The Yankees have a little bit of a problem on their hands.
Yankees vs. Miguel Gonzalez
And he has a good (albeit limited) handle on this Yankees lineup.
In the two times he’s faced the Yankees, Gonzalez has held four important hitters who are basically guaranteed to play -- Robinson Cano, Curtis Granderson, Nick Swisher and Mark Teixeira -- hitless. They are a combined 0-for-21 with 12 strikeouts against him.
Gonzalez was 6-2 with a 2.49 ERA and 1.11 WHIP in his last 10 starts. In 65 innings, he allowed only four home runs. That stretch includes a start in Yankee Stadium on August 31 in which he allowed no earned runs and four hits in seven innings.
What makes Gonzalez so tough?
As those numbers we noted on the Yankees quartet show, Gonzalez is able to get left-handed hitters out at a high rate. Gonzalez allowed three homers to lefties (Ichiro Suzuki, Eric Chavez, and Raul Ibanez) in the Bronx on July 30, but hasn’t yielded one to a lefty in his 10 starts since.
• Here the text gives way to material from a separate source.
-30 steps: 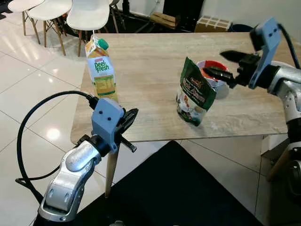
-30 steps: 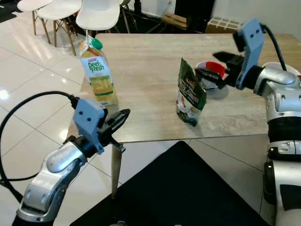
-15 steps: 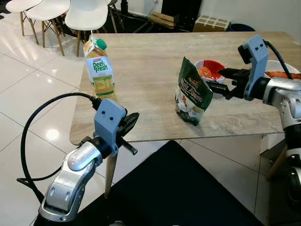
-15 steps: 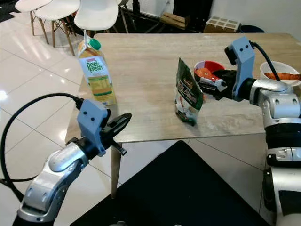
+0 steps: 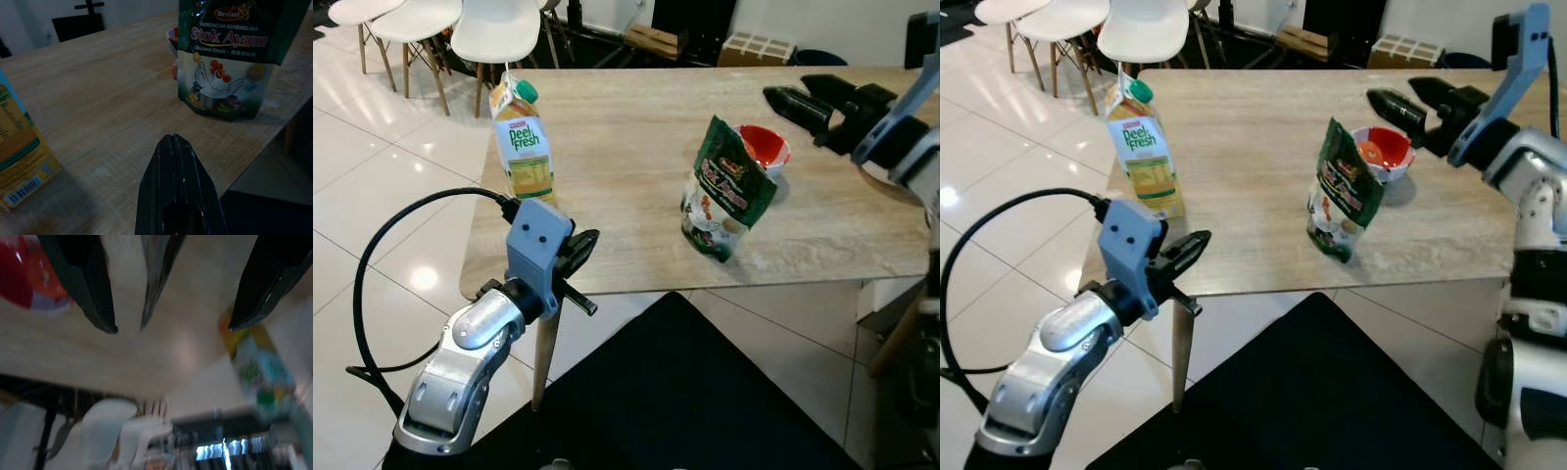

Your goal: Restocking fridge

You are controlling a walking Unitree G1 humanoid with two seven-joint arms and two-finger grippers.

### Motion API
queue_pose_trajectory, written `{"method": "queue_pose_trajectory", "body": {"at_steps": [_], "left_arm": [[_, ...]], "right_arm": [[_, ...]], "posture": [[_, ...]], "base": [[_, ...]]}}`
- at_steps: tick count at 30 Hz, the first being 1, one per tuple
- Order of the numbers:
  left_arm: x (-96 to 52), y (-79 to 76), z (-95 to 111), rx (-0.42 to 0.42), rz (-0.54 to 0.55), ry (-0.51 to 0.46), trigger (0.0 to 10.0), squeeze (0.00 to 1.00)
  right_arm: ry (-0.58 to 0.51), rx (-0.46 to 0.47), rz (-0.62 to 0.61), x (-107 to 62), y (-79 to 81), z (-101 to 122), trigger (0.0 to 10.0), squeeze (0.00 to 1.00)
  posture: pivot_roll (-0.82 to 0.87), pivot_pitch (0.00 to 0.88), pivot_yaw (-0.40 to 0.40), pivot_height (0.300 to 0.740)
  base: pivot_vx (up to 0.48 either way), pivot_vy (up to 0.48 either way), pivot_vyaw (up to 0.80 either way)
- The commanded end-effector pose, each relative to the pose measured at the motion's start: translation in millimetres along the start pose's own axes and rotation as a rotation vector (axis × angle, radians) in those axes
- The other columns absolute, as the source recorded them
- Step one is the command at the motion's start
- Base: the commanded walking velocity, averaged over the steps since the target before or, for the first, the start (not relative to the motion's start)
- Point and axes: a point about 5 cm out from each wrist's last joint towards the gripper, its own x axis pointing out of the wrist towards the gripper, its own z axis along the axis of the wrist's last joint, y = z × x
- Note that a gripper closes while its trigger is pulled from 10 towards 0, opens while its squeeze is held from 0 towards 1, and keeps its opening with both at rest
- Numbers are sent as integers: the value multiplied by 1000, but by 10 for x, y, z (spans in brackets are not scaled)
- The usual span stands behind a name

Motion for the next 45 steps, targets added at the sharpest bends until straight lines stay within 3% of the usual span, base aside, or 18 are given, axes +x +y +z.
{"method": "queue_pose_trajectory", "body": {"at_steps": [1, 5, 7, 10, 20, 25, 29, 38, 45], "left_arm": [[5, -17, -29, -7, -20, 24, 10000, 0], [12, -15, -31, -8, -19, 26, 10000, 0], [15, -15, -31, -5, -23, 32, 10000, 0], [16, -16, -32, -3, -25, 35, 10000, 0], [2, 9, -33, -10, -17, 44, 10000, 0], [5, -11, -39, -16, -23, 50, 10000, 0], [11, -8, -35, -17, -20, 50, 10000, 0], [18, 7, -36, 2, -15, 57, 10000, 0], [16, 5, -42, 14, -12, 62, 10000, 0]], "right_arm": [[106, -86, -10, -2, 54, -117, 10000, 0], [140, -106, -48, -14, 29, -173, 10000, 0], [224, -178, -107, -40, -35, -255, 10000, 0], [243, -194, -117, -46, -44, -275, 10000, 0], [280, -165, -96, -24, 49, -408, 10000, 0], [258, -68, -67, 41, 135, -571, 10000, 0], [245, -42, -90, 78, 142, -632, 10000, 0], [318, -131, -189, 53, 18, -763, 10000, 0], [308, -179, -284, 42, -90, -769, 10000, 0]], "posture": [[-43, 134, -29, 740], [-41, 136, -27, 740], [-38, 138, -27, 740], [-37, 137, -28, 740], [-27, 141, -33, 740], [-25, 142, -33, 740], [-24, 142, -32, 740], [-21, 141, -37, 740], [-20, 142, -39, 740]], "base": [[0, 0, 0], [0, 0, 0], [0, 0, 0], [0, 0, 0], [0, 0, 0], [0, 0, 0], [0, 0, 0], [0, 0, 0], [0, 0, 0]]}}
Gonzalez throws a fastball ranging from 91 to 94 miles-per-hour and keeps it away from lefties so that they can’t turn on it and drive it for power.
Secondary Pitches vs. LHB
His secondary pitches -- a curveball, slider, changeup, and split-fingered fastball -- have improved significantly over the course of the season.
They’ve been valuable both early and late in at-bats and have neutralized the edge that a lefty would have against him.
Lefties are hitting .229 against Gonzalez in his last 10 starts. That includes the Yankees lefties going 2-for-18 with eight whiffs against him.
Gonzalez vs. A-Rod
Gonzalez has never faced Rodriguez, so what can the Yankees slugger expect to see?
Last 2 Postseasons
As we noted last night the Orioles have done a nice job working the edges of the plate against A-Rod. They’ve thrown 40 of their 47 pitches to Rodriguez in this series to the inner-third (or off the inside corner) or the outer-third (or off the outside corner) of home plate.
Gonzalez is more apt to work the outside part of the plate, as the numbers show that he’s much more likely to work a right-handed hitter away than inside.
It makes sense for the Orioles to keep pitching Rodriguez away until he proves he can hit a pitch to that area with authority.
Since September 7 (including the first two games of this series), Rodriguez has seen 211 pitches on the outer-third of the plate, or off the outside corner.
Those 211 have resulted in 28 outs, six walks, and only two hits, both singles.
Narrow that even further to the 82 pitches that have been on the outside corner.
Those have resulted in 18 outs and just one measly hit.